Optimized gadolinium-DO3A loading in RAFT-polymerized copolymers for superior MR imaging of aging blood-brain barrier

The development of gadolinium-based contrast agents (GBCAs) has been pivotal in advancing magnetic resonance imaging (MRI), offering enhanced soft tissue contrast without ionizing radiation exposure. Despite their widespread clinical use, the need for improved GBCAs has led to innovations in ligand chemistry and polymer science. We report a novel approach using methacrylate-functionalized DO3A ligands to synthesize a series of copolymers through direct reversible addition-fragmentation chain transfer (RAFT) polymerization. This technique enables precise control over the gadolinium content within the polymers, circumventing the need for subsequent conjugation and purification steps, and facilitates the addition of other components such as targeting ligands.

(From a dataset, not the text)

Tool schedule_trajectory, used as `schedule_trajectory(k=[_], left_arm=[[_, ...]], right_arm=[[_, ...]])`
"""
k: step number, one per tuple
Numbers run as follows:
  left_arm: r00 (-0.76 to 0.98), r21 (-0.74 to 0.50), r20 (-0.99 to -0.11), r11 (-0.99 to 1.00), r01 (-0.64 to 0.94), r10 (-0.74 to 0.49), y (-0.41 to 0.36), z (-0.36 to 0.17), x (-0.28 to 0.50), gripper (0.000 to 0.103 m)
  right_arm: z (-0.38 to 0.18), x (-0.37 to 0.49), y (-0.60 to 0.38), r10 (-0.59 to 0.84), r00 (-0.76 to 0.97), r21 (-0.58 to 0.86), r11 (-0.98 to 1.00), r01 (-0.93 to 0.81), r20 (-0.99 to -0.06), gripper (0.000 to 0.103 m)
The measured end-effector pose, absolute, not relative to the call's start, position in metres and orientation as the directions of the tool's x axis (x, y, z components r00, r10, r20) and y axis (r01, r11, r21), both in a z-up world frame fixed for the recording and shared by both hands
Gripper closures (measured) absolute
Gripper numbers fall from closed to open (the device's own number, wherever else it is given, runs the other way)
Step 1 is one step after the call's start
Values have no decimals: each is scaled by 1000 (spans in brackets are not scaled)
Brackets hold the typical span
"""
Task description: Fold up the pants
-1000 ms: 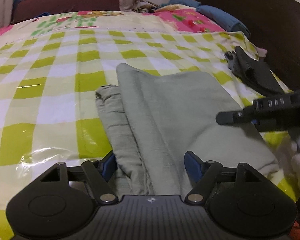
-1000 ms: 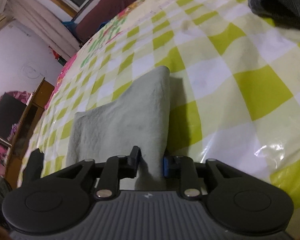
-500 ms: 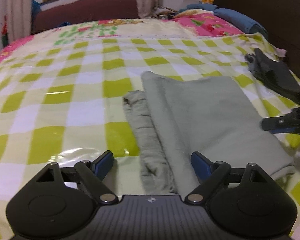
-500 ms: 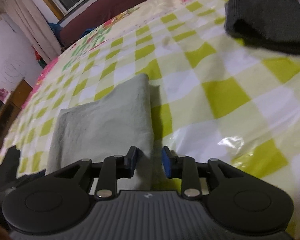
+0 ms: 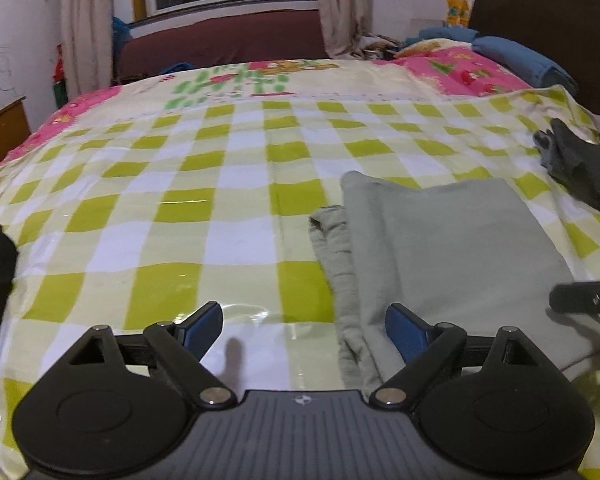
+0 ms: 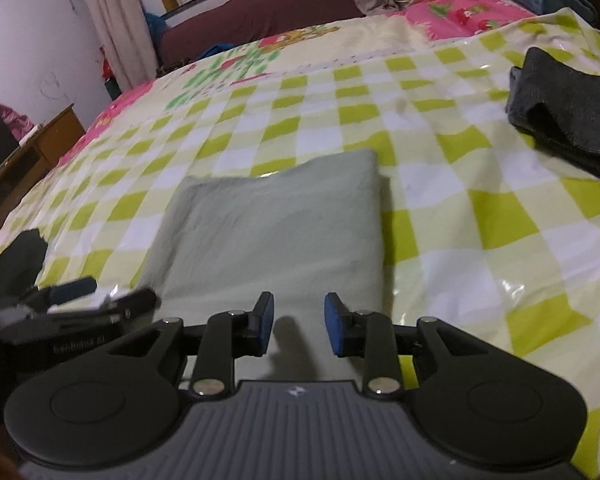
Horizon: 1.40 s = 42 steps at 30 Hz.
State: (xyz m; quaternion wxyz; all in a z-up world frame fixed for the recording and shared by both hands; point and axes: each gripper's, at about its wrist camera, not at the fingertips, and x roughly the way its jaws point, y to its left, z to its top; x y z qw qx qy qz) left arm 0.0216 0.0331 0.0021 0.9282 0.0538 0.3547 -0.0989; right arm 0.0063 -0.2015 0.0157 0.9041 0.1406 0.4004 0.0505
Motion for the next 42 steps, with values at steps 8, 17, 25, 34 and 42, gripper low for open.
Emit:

The resulting copolymers were analysed for their relaxivity properties, indicating that specific gadolinium-DO3A loading contents between 12-30 mole percent yield optimal MRI contrast enhancement. Inductively coupled plasma (ICP) measurements corroborated these findings, revealing a non-linear relationship between gadolinium content and relaxivity. Optimized copolymers were synthesized with the claudin-1 targeting peptide, C1C2, to image BBB targeting in aged mice to show imaging utility. This study presents a promising pathway for the development of more efficient GBCA addition to copolymers for targeted drug delivery and bioimaging application. This study reports the synthesis of gadolinium-loaded RAFT-polymerized copolymers for enhanced MR imaging of the aging blood-brain barrier. The optimized copolymers demonstrate superior relaxivity properties, facilitating targeted MRI diagnostics.